During an interview with Bolton, Newsmax host Rob Schmitt said that “there is something to be said, though, about the simple fact that there was not aggression during the four years” Trump was in office, noting a list of actions that the Washington think tank Brookings Institution said the Trump administration took against Russia.

“I mean, he took a very tough stance against Russia. I'm surprised you don't think that he would have handled it better than Joe Biden,” Schmitt told Bolton.

“He did not,” Bolton replied. “We didn't sanction Nord Stream 2. We should have. We should have brought the project to an end. We did impose sanctions on Russian oligarchs and several others because of their sales of S-400 anti-aircraft systems to other countries. But in almost every case, the sanctions were imposed with Trump complaining about it, saying we were being too hard.”

The Trump-era national security adviser claimed the former president did not know where Ukraine was on a map and said he believed Russia did not take more aggressive actions while Trump was in office because Russia “didn’t feel that their military was ready.”

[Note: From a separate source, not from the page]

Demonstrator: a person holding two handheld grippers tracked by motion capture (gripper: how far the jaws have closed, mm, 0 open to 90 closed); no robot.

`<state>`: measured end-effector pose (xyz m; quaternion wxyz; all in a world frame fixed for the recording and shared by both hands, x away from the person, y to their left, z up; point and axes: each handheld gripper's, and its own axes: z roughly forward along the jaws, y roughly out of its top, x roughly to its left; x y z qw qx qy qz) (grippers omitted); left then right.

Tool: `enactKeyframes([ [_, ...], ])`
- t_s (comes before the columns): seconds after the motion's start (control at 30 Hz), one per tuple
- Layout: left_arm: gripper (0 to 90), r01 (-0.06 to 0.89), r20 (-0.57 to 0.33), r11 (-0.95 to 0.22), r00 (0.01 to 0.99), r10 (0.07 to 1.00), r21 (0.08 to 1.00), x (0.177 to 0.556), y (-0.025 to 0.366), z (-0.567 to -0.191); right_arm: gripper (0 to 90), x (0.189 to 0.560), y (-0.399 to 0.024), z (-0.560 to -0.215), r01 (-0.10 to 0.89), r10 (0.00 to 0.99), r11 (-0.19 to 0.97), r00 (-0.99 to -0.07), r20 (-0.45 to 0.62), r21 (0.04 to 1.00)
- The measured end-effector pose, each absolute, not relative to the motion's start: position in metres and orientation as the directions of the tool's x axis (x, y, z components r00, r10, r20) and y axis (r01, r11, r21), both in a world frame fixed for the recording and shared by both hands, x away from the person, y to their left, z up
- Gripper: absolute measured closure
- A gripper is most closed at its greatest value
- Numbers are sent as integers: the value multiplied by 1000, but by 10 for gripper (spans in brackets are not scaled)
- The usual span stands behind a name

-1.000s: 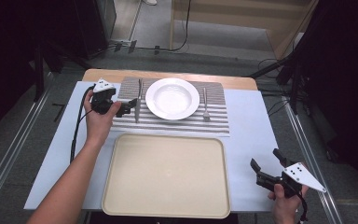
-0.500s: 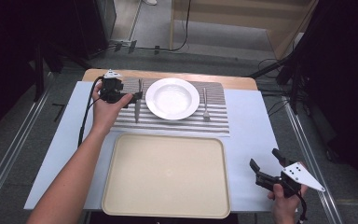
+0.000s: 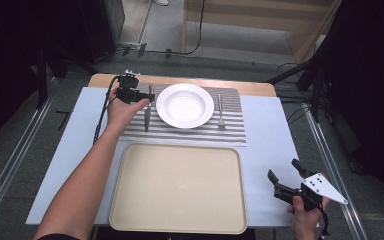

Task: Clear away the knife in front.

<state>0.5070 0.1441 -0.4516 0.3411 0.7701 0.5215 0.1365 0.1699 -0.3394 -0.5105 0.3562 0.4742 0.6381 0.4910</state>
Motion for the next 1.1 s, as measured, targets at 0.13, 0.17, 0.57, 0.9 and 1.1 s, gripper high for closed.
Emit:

“The fact is that he barely knew where Ukraine was. He once asked John Kelly, his second chief of staff, if Finland were a part of Russia. It’s just not accurate to say that Trump's behavior somehow deterred the Russians,” Bolton said.

Taylor Budowich, a spokesperson for Trump, slammed Bolton's comments in a statement to The Hill.

“John Bolton was fired because he believes anything less than war is not enough. President Trump ensured peace during his administration and ended wars, making Bolton irrelevant," Budowich said.

A majority of Americans believe that Russian President Vladimir Putin would not have invaded Ukraine if Trump were still president, according to a poll released last week.

A Harvard Center for American Political Studies-Harris Poll survey last week found that 62 percent of those polled believed Putin would not be moving against Ukraine if Trump were still in office.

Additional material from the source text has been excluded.